▸ **EXERCISE AIM**:
Repeat the data exactly. Pictures stay out.
Top of COLLECTED MATERIAL
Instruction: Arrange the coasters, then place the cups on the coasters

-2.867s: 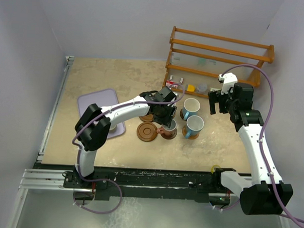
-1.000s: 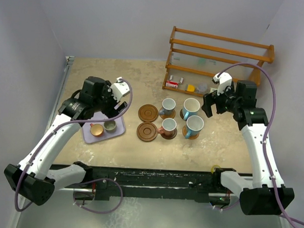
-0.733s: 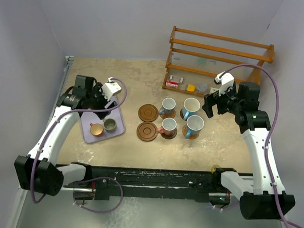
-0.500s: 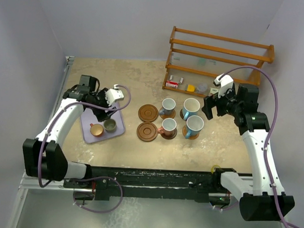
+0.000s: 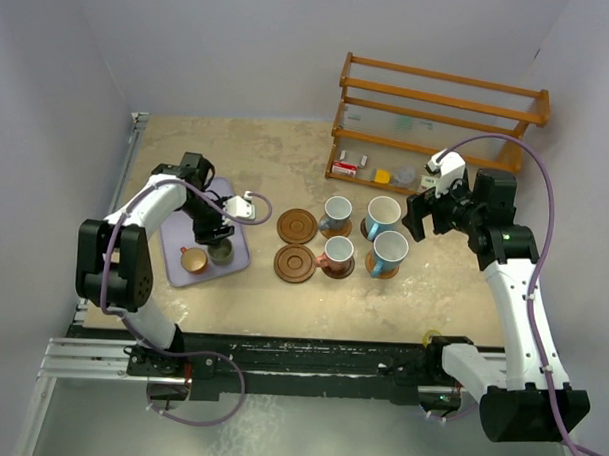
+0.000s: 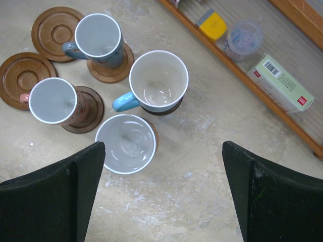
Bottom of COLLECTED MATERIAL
▸ **RESPONSE TO THIS EXERCISE**:
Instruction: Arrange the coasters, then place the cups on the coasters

-2.867s: 
-1.000s: 
-0.733s: 
-0.500s: 
+0.000s: 
+0.000s: 

Nothing else is required to complete the exercise.